Entries provided Start Marker

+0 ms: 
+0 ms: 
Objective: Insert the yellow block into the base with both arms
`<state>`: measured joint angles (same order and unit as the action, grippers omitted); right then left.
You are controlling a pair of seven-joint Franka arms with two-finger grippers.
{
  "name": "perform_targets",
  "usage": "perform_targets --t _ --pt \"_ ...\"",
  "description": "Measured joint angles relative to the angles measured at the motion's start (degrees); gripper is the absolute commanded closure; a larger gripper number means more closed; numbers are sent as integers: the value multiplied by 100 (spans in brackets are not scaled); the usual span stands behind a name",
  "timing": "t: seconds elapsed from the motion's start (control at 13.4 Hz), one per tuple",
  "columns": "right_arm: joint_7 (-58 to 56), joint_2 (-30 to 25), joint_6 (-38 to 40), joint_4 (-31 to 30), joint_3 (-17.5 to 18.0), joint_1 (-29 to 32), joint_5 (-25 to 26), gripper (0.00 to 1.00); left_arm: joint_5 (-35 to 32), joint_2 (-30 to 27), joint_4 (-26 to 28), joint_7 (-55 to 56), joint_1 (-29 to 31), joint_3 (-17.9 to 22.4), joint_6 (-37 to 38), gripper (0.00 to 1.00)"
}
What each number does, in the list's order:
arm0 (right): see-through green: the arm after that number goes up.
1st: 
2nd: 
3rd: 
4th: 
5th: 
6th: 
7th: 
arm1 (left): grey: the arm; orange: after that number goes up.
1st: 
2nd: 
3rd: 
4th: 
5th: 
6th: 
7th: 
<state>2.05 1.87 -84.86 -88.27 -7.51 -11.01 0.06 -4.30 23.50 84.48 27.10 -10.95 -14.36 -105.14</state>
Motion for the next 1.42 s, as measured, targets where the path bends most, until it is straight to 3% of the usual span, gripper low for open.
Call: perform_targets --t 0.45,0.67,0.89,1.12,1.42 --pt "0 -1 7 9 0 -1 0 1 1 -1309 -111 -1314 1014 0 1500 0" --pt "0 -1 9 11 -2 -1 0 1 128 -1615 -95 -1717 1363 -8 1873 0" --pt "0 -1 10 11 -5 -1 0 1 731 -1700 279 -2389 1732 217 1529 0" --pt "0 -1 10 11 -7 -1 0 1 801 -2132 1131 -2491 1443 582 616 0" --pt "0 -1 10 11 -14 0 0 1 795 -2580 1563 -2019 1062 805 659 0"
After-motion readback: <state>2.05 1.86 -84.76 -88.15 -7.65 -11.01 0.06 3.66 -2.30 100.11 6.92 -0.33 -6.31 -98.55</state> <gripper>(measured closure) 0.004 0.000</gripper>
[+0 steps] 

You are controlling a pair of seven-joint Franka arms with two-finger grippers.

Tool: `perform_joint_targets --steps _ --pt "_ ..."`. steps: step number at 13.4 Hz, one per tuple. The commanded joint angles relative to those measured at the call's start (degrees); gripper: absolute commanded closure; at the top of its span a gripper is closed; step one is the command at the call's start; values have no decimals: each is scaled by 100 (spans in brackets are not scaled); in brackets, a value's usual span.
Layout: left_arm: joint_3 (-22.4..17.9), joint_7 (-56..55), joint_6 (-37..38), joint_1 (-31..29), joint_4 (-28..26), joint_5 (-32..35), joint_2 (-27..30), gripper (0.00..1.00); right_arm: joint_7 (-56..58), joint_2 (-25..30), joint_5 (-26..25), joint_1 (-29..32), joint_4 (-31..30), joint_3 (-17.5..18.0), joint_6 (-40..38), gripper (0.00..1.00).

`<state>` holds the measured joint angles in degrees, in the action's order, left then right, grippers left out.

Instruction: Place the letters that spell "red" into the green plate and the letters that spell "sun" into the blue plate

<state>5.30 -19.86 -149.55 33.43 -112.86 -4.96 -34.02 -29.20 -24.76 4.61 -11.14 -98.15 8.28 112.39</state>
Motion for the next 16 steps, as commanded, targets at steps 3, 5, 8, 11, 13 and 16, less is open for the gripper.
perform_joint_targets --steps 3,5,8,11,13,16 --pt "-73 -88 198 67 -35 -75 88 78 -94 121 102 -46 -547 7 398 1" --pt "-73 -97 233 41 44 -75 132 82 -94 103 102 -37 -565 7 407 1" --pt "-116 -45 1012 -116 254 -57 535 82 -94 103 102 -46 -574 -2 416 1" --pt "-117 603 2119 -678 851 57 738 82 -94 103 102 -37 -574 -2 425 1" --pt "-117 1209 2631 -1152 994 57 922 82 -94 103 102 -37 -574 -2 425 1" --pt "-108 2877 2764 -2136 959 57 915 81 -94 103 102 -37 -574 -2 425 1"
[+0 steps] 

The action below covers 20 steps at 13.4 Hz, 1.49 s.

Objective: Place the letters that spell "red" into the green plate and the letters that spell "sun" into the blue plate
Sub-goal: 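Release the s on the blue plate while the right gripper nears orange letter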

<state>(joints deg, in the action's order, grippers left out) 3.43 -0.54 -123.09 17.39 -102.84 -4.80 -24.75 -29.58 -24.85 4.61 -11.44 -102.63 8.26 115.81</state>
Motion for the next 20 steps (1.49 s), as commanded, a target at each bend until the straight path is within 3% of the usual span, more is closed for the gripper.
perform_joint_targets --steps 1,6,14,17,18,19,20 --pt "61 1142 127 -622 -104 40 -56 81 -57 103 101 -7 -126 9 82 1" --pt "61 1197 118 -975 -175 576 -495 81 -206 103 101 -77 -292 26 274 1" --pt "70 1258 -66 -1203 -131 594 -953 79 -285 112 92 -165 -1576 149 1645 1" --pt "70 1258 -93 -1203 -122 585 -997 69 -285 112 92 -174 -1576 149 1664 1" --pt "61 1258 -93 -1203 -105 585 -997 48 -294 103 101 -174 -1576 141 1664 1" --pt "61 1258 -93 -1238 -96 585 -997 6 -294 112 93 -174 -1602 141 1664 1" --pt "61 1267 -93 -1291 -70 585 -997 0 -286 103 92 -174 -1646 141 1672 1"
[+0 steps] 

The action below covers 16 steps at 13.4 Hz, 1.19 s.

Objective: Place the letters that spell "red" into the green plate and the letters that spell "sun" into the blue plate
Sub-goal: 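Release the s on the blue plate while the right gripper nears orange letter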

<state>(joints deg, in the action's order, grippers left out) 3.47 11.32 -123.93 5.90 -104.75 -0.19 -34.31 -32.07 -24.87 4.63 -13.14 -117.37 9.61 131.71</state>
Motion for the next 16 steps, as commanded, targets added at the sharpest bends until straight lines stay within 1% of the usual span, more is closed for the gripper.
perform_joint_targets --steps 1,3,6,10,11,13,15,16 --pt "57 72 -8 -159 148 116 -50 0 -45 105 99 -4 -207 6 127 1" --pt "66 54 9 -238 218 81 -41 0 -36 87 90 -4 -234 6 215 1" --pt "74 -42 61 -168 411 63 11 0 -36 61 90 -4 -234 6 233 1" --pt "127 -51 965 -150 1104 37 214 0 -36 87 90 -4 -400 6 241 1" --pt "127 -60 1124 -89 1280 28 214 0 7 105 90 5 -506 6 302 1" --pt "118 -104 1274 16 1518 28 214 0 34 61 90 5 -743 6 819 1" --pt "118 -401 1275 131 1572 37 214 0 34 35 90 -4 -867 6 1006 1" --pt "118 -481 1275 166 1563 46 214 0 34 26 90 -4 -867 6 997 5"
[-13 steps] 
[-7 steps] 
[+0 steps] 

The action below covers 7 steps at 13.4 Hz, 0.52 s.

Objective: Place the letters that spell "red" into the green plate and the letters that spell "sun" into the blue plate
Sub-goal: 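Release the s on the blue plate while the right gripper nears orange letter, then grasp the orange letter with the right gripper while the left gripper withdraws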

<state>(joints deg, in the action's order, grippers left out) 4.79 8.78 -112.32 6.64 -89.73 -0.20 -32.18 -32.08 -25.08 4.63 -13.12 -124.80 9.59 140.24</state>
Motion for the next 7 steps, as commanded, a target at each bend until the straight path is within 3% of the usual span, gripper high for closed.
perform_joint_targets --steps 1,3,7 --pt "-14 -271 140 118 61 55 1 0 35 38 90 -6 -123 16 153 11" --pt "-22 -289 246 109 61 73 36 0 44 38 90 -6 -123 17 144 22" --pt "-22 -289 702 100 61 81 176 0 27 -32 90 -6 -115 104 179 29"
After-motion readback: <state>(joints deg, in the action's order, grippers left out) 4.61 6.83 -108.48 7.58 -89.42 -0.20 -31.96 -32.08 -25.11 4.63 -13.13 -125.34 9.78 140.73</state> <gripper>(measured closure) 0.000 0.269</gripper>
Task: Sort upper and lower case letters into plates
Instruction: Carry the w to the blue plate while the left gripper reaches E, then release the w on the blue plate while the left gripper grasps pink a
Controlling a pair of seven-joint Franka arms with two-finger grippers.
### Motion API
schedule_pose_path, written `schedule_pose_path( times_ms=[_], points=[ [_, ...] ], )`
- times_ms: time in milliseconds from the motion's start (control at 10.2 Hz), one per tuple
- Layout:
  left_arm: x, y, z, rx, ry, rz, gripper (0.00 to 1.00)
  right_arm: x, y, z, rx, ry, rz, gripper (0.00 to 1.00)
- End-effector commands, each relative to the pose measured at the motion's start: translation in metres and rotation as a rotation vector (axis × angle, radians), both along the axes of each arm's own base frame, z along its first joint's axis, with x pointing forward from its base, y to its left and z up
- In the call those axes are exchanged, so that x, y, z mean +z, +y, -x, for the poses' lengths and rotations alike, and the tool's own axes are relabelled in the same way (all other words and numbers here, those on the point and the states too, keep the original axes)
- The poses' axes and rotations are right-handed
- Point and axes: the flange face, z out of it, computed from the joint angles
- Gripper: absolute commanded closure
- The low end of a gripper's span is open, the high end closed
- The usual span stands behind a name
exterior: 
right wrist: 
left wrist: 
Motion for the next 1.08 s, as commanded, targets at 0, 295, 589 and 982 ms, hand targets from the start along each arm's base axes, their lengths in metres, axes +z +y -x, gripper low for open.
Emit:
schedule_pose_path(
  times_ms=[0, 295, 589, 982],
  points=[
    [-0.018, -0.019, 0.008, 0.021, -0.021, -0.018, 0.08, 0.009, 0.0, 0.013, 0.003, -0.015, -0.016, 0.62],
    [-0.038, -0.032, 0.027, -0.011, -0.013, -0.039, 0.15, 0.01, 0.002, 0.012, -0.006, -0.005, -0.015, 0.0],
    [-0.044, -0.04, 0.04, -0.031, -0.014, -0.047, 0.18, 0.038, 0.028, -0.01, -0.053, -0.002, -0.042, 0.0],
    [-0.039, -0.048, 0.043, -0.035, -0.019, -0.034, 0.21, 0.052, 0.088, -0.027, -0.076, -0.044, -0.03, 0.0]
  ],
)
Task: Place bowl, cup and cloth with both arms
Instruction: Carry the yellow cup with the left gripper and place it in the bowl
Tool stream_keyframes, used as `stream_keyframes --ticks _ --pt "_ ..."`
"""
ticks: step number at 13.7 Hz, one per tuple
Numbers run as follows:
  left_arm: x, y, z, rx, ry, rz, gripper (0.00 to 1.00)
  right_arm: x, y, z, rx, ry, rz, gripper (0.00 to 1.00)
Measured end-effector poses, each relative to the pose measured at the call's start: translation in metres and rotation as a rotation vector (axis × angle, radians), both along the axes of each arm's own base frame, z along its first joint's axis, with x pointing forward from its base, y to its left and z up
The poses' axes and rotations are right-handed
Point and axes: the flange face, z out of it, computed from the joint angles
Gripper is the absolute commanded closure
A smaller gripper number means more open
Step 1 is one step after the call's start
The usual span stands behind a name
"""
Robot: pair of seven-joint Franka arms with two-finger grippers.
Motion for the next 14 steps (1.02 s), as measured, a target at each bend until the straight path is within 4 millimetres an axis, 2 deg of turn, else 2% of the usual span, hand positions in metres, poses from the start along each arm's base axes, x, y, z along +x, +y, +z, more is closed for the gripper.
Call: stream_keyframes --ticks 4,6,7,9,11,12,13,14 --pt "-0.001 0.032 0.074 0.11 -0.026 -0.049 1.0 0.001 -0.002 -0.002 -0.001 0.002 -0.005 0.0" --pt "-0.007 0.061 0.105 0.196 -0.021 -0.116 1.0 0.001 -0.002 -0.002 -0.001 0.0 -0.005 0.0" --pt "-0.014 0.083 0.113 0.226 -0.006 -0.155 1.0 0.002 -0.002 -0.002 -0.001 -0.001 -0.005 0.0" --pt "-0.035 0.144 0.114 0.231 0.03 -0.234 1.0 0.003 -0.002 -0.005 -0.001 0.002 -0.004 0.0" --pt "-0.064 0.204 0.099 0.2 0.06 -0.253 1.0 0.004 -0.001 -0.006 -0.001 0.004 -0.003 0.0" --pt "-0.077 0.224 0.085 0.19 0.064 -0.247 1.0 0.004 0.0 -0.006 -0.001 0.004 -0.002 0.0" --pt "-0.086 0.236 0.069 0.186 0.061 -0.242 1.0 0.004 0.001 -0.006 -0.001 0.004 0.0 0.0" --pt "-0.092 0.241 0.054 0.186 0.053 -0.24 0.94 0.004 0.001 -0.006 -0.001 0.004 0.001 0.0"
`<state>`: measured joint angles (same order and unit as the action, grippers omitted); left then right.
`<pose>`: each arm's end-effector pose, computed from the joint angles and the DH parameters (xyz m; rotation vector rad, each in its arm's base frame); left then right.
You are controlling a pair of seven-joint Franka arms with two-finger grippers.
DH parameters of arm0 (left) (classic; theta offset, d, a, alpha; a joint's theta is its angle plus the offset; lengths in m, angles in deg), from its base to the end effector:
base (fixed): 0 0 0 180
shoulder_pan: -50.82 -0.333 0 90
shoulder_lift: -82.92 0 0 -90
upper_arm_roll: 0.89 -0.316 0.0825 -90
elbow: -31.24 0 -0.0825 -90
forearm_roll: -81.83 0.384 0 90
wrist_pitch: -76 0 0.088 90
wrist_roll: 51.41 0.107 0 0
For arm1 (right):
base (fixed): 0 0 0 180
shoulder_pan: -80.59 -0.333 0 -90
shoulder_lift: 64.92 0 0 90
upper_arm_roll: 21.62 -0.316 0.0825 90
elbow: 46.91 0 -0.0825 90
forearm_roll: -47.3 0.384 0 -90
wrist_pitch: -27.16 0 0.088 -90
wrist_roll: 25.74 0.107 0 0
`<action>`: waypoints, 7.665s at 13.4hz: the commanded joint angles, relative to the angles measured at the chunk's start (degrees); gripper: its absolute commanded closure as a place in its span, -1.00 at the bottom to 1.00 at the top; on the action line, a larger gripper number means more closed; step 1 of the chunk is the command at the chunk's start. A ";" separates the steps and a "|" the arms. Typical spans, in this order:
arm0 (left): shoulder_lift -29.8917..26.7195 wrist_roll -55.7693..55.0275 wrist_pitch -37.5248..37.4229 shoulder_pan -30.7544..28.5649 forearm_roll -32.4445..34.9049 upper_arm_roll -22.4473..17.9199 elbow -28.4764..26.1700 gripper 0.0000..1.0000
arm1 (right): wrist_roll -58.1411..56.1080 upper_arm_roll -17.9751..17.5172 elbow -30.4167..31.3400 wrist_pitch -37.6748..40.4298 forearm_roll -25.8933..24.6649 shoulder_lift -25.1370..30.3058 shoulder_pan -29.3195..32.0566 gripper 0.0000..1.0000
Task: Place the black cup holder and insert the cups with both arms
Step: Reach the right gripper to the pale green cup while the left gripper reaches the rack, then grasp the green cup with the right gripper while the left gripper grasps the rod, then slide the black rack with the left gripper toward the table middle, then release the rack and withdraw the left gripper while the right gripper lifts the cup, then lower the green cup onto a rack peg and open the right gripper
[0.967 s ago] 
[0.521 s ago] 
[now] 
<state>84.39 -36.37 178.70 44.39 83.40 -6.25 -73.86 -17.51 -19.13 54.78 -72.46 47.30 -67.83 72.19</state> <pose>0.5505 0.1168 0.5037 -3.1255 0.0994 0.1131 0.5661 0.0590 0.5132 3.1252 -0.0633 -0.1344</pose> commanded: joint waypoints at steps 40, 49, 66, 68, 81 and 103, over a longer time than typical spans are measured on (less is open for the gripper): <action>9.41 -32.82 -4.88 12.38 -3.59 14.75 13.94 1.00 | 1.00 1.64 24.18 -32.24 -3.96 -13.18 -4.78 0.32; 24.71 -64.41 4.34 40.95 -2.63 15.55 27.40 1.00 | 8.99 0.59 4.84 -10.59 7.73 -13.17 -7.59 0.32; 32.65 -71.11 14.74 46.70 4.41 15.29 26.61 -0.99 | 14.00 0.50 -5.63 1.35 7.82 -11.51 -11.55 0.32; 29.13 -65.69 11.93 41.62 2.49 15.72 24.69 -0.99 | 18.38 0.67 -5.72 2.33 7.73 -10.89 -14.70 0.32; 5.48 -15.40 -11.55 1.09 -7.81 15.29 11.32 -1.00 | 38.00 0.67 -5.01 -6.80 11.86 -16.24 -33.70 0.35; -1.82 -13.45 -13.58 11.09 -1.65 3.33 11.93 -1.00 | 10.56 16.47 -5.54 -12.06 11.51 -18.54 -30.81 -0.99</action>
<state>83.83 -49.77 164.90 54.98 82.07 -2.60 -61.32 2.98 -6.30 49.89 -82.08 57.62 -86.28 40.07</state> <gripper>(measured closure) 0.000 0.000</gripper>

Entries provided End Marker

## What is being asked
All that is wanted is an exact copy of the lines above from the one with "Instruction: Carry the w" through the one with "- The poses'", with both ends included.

## Output below
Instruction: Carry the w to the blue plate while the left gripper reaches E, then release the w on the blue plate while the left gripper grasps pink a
Controlling a pair of seven-joint Franka arms with two-finger grippers.
### Motion API
schedule_pose_path, written `schedule_pose_path( times_ms=[_], points=[ [_, ...] ], )`
- times_ms: time in milliseconds from the motion's start (control at 10.2 Hz), one per tuple
- Layout:
  left_arm: x, y, z, rx, ry, rz, gripper (0.00 to 1.00)
  right_arm: x, y, z, rx, ry, rz, gripper (0.00 to 1.00)
- End-effector commands, each relative to the pose measured at the motion's start: translation in metres and rotation as a rotation vector (axis × angle, radians), both along the axes of each arm's own base frame, z along its first joint's axis, with x pointing forward from its base, y to its left and z up
- In the call those axes are exchanged, so that x, y, z mean +z, +y, -x, for the poses' lengths and rotations alike, and the tool's own axes are relabelled in the same way (all other words and numbers here, those on the point and the states too, keep the original axes)
- The poses' axes and rotations are right-handed

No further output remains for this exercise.